True love can be whispered from heart to heart
When lovers are parted they say
But I must depend on a wish and a star
As long as my heart doesn't know who you are

"Well, there aren't a lot of great choices for death," Jack excused himself for the misapplication.

"Alternatively..." Sam began.

Sweet dreams be yours, dear, if dreams there be
Sweet dreams to carry you close to me
I wish they may and I wish they might
Now goodnight, my someone, goodnight

"We could just figure out how to keep you alive," she finished with a look back to him. "Then you wouldn't have to think of a song for it."

"Possibly your best idea yet." Jack could see her dipping into sadness again with a crinkle of her brow before she looked away back toward the screen. He knew that what he wanted would probably skirt the boundaries of honor. But he was dying, and she was sad. Fuck it. Jack moved the popcorn bowl to the table, and with a gentle tug on her elbow he drew her attention.

"What are you doing?" She asked as he pulled her closer.

"C'mere," he asked. She easily complied, scooting to the middle of the couch and dropping her head onto his shoulder. He wrapped his arm around her and gave her a squeeze before he felt her hand take hold of his where it rested on her shoulder. Jack turned his face to the top of her head and absorbed her scent, letting her hair tickle against his nose. Her bare knee was resting against his thigh where her skirt had slid up, and he knew what he would be watching tonight instead of the movie.

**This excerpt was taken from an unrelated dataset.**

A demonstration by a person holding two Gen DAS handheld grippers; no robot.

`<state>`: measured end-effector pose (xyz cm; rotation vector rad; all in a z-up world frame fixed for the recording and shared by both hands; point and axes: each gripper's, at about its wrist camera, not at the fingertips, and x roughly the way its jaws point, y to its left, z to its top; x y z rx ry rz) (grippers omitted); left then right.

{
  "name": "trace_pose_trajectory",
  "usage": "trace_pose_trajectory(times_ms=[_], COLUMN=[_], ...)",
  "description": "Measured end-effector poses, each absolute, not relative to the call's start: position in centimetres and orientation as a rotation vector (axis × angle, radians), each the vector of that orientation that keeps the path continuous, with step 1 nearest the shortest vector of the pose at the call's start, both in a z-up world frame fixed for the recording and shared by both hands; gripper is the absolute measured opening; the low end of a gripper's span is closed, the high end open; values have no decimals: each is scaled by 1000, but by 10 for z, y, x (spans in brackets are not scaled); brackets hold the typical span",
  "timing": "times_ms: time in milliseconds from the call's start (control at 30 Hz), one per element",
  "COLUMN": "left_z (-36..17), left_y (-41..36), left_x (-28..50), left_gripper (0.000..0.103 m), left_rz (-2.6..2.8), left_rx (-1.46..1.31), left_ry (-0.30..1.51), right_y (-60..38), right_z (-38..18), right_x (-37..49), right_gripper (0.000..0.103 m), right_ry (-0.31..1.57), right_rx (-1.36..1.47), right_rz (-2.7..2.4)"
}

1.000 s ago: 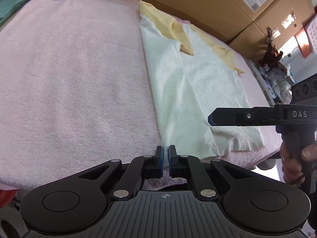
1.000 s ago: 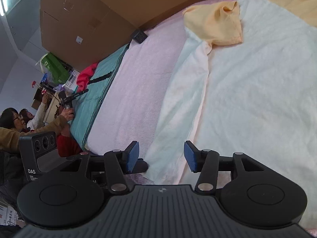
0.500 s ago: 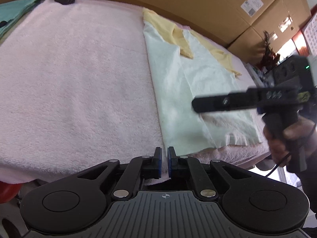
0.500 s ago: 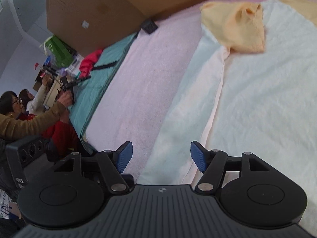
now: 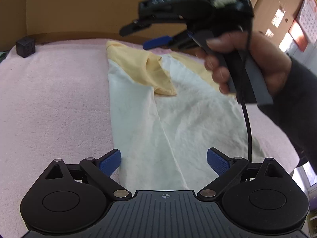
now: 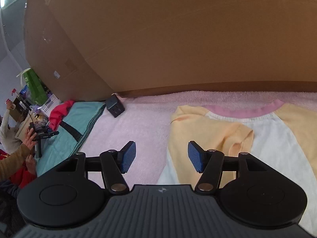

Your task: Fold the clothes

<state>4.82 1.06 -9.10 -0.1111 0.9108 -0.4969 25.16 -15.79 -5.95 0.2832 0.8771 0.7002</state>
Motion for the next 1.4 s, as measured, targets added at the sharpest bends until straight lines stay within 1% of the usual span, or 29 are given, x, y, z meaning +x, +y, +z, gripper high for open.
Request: trace_pose_trajectory(times_ms=[33,133,267,367,467,567,600,633,700,767,867,900,967,1000,1067,1133,1200,1300,1333,1367,1400], left_z=[-97,-106,-110,-111,-110,-110,-109,-109,-109,-110,-111,-112,-112,-112,-111,-111,-111,-111,-111,-111,-111], left_y=[8,5,-7,-9,-3,1,2,3,2,-1,-7,-9,-10,-9,-7,-5,-4,-4,-4,-5,-5], left_x=[49,40,26,22,24,26,28,30,32,31,27,26,24,23,22,20,18,16,15,15,15], left_gripper=[103,103,103,103,103,103,103,103,103,103,103,103,103,103,103,103,103,103,103,103,103], left_rz=[-499,-513,-488,-477,-491,-507,-510,-513,-515,-510,-493,-487,-481,-482,-488,-493,-493,-490,-488,-485,-483], left_rx=[-105,-45,72,89,60,33,29,26,34,57,100,115,125,124,118,114,119,132,137,143,146], left_ry=[922,891,855,850,853,857,858,859,859,855,846,842,837,837,837,835,833,828,826,825,825], right_y=[-152,-135,-98,-79,-82,-94,-100,-106,-117,-120,-109,-107,-109,-111,-122,-137,-151,-171,-178,-185,-194], right_z=[-65,-78,-89,-98,-94,-79,-75,-72,-69,-78,-97,-104,-102,-100,-91,-79,-76,-89,-97,-104,-105], right_x=[262,283,306,320,327,322,317,313,304,299,306,312,321,325,325,312,295,281,285,289,293], right_gripper=[64,64,63,62,62,63,64,67,71,71,71,66,57,50,54,65,70,71,71,63,49], right_ry=[905,957,971,896,787,758,777,797,854,913,952,962,902,870,838,810,822,915,929,940,902], right_rx=[319,391,251,129,156,184,206,229,285,271,173,168,167,167,221,252,261,296,286,275,289], right_rz=[713,766,760,714,687,703,725,747,790,796,782,780,707,669,627,682,713,714,669,622,622])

"I know we've made it through a lot of things, but this one... Jack, I'm scared." Jack would say it was against his better judgement, but the truth was that there was no judgement involved. It was pure impulse that caused him to drop a kiss into her hair and squeeze her fingers. Maybe later he would analyze her use of his name, but for now, he just needed to hold her like this.

"I know. Me too."


Sam let herself into Colonel O'Neill's house and hung her purse on the hook on the back of the door. The last time she had been here, she had been with him, and now he was gone. No, not gone. He was asleep, she reminded herself. It had only been a few days, but she missed him. She didn't want missing him to be her life.

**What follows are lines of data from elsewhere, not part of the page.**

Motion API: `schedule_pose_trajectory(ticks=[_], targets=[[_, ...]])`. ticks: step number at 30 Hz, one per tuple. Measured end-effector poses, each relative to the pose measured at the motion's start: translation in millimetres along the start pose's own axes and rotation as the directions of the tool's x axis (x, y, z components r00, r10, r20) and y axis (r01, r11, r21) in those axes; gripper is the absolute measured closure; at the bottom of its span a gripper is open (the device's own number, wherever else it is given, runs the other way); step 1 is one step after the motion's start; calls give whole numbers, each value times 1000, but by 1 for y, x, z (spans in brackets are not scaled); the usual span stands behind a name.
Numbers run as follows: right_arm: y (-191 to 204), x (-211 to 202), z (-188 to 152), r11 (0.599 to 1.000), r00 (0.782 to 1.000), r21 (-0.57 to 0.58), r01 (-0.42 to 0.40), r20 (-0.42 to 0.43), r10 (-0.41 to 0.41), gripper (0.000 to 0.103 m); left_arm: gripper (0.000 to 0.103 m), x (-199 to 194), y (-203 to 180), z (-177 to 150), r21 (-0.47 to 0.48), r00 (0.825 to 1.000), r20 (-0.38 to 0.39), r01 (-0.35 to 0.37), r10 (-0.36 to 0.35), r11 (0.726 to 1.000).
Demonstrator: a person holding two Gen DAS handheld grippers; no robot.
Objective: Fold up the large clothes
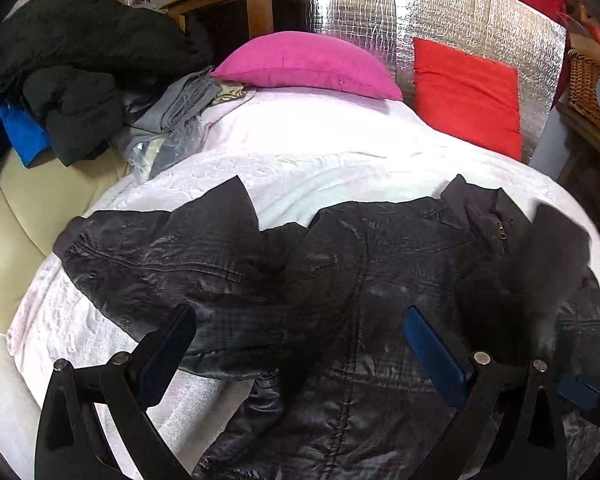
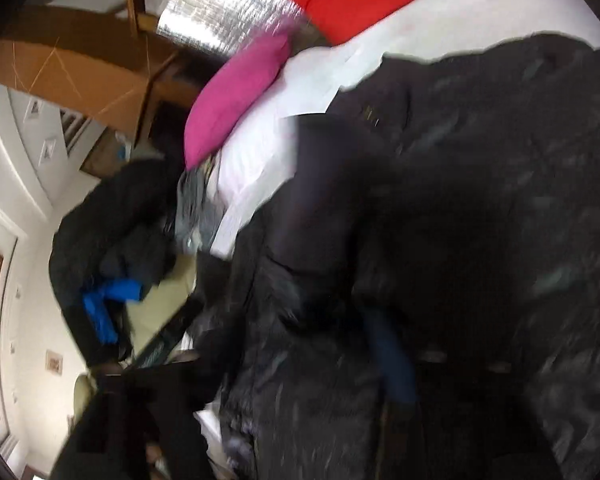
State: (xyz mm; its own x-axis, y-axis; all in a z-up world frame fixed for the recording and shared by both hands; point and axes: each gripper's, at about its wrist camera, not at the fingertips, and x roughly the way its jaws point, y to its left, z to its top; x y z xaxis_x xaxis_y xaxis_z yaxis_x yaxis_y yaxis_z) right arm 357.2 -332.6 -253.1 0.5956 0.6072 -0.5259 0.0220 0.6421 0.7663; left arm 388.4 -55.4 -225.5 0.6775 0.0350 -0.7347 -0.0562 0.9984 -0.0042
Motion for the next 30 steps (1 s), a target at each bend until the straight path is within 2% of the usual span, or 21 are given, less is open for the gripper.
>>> schedule_pose_trajectory(ticks=[3,4,6,7,9,11,12,17,20,21,22,24,25,26,27,30], targets=[[4,-33,3,998,998,-31,-45,42,47,26,0,1,-1,1,-13,999,-9,32,-32,999],[5,-44,4,998,996,-38,-41,82,44,25,0,0,-3,1,-16,998,-11,56,-56,998],[-9,-81,15,999,977,-23,46,208,-40,24,0,-2,-11,-1,-5,995,-15,95,-95,995],[-20,-98,22,995,958,1,101,270,-97,24,0,-4,-14,-1,6,994,-12,108,-108,994],[-47,-129,31,974,901,79,211,370,-225,24,0,-7,-26,-4,47,994,-2,109,-109,993],[-75,-144,39,937,845,152,315,403,-350,24,0,-5,-36,-6,85,996,-6,92,-92,992],[-94,-149,44,923,834,182,340,395,-385,24,0,-2,-39,-6,93,996,-14,88,-87,992],[-151,-128,73,868,827,272,415,286,-485,24,0,26,-42,-12,71,991,-124,64,-55,995],[-164,-102,84,899,882,274,341,239,-407,24,0,35,-50,-17,118,992,-119,-12,26,993],[-165,-95,86,904,888,263,336,231,-397,24,0,35,-54,-19,141,993,-104,-38,53,989],[-167,-91,88,908,892,248,338,224,-393,26,0,34,-57,-20,157,994,-89,-54,68,986],[-157,-68,85,903,890,224,367,199,-411,49,0,27,-63,-22,189,995,-48,-74,84,979],[-151,-63,76,882,870,201,426,177,-461,62,0,21,-66,-22,204,996,-20,-79,85,976],[-141,-56,76,852,833,163,497,186,-522,62,0,15,-69,-23,212,997,3,-80,82,974],[-134,-51,79,833,810,136,536,197,-553,63,0,8,-70,-23,216,997,24,-77,73,973],[-119,-51,82,793,755,104,600,253,-604,65,0,-15,-69,-22,213,996,87,-49,31,976]])
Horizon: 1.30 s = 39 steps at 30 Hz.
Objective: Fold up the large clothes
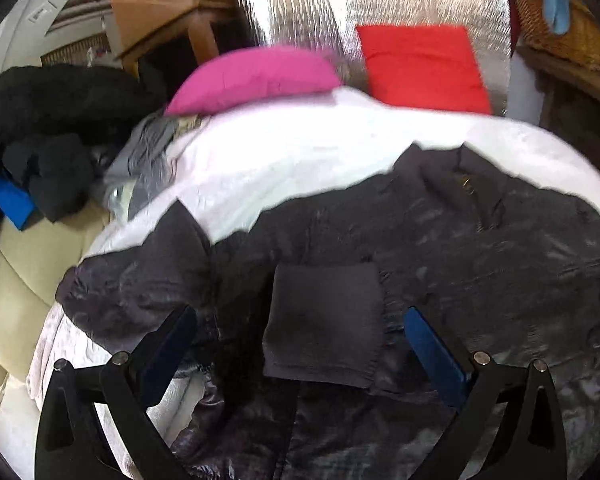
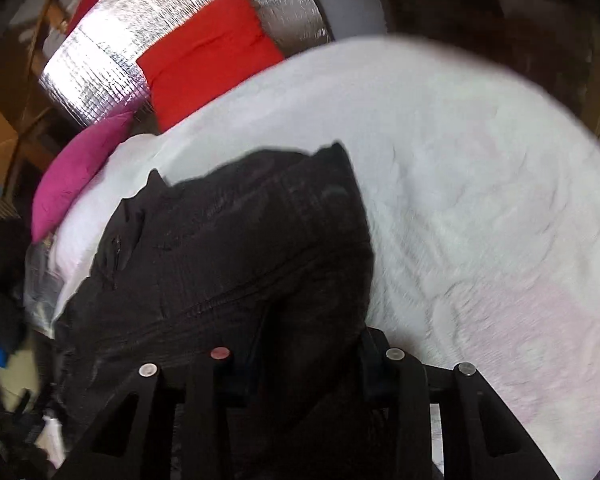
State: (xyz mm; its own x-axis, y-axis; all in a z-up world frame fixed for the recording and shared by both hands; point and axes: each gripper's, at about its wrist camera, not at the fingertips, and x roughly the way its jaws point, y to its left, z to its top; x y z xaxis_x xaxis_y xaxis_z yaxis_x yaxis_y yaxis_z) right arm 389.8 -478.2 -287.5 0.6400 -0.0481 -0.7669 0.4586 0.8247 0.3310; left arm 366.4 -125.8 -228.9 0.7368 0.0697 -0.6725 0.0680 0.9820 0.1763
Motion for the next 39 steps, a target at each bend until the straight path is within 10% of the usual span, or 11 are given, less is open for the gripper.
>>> schedule_pose_trajectory(ticks=[5,10,15,28,39], targets=[[0,17,6,999,996,35,39,-85,-35,58,0,-24,13,3,-13,995,100,-19,20,1000],[24,-42,20,995,982,20,96,162,-98,26,0,-31,38,5,-64,993,117,-13,21,998],[79,-62,4,991,966,-135,-2,254,36,22,0,-35,64,4,-140,994,108,-4,19,990],[183,-36,-81,877,970,-435,-207,27,242,22,0,-38,143,-15,-326,990,78,-88,119,941],[199,20,-111,881,990,-453,-137,-85,111,22,0,-31,215,-36,-501,970,28,-197,243,843]])
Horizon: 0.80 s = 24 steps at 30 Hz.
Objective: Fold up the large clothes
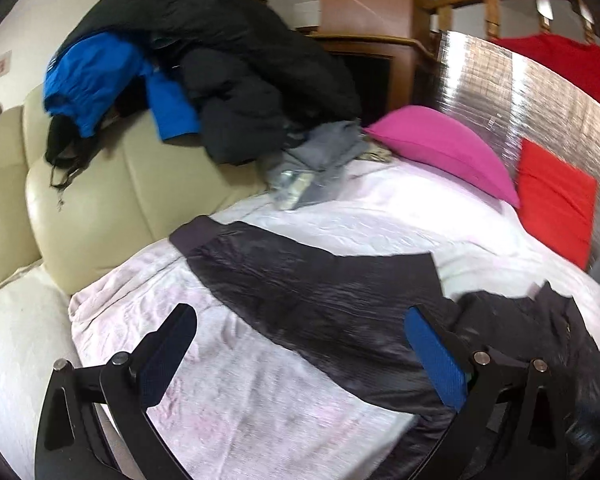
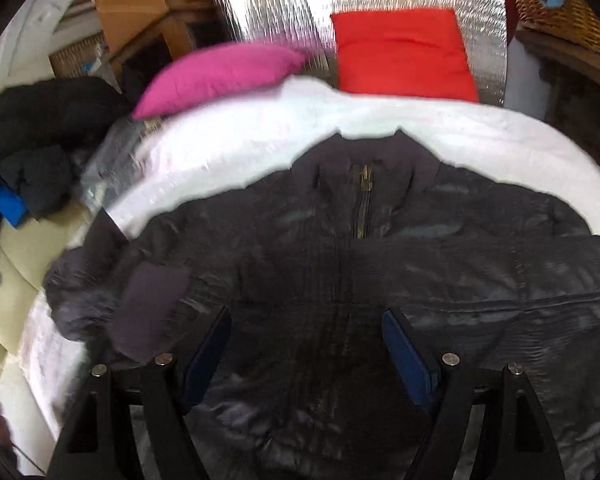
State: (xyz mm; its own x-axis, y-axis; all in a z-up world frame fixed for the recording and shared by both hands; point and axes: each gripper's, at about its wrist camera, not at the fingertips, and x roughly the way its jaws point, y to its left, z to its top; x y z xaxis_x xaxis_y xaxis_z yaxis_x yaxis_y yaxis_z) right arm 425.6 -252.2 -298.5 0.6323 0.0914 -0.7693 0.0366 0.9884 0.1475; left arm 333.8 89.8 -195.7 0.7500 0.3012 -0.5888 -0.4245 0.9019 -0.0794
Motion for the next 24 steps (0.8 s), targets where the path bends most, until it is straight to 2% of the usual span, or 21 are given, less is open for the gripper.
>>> schedule_pose_trajectory(ticks=[1,2,4,7,10,14,16,18,21,22,24], targets=[[3,8,-2,999,999,-17,31,-18,-32,22,0,0,3,1,-10,1000,3,-9,9,1000],[9,10,-3,997,998,-47,60,0,-60,21,0,1,7,2,-22,1000,5,-18,18,1000],[18,9,-2,994,997,-81,76,5,-76,21,0,2,14,4,-45,1000,5,-27,27,999],[23,-7,1,998,997,-59,1,79,4,21,0,4,26,7,-78,999,7,-42,43,996],[29,-14,1,997,992,-77,-16,127,26,21,0,4,39,9,-114,998,6,-55,56,992],[35,11,-4,993,999,-114,23,44,-18,21,0,6,54,11,-157,997,3,-71,72,985],[42,14,-4,989,998,-141,52,53,-45,21,0,12,54,10,-144,998,-22,-63,60,988],[47,6,-1,986,997,-160,50,64,-40,21,0,22,44,6,-92,997,-80,-16,9,996],[45,-13,5,991,992,-129,31,122,-15,21,0,37,1,-10,52,979,-189,94,-83,994],[41,-22,8,993,989,-108,39,149,-22,21,0,37,-15,-16,96,972,-209,134,-111,986],[32,-31,11,996,985,-72,43,173,-30,21,0,30,-55,-30,195,952,-249,231,-180,953]])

Stepping down into the living room, she smiled a little. He hadn't put the couch back after their movie night. She moved it back, and picked up a throw pillow from the floor and tossed it onto the couch. As it flew through the air, she smelled his scent waft from it, and closed her eyes. Steeling herself for all sorts of these little difficult moments, she squatted down to stick a finger in the soil of the potted plant beside the couch, then the one on the ledge.

"You'd think as long as he's known you guys, he'd be a little more concerned about leaving you on your own," she told them before walking down the hall to check the hanging plant. "It's okay," she told it. "I've got your back, even when he's abandoned you." The ficus by the basement banister was fake. She had figured that out the first time she had done this for him. There was something nagging her though.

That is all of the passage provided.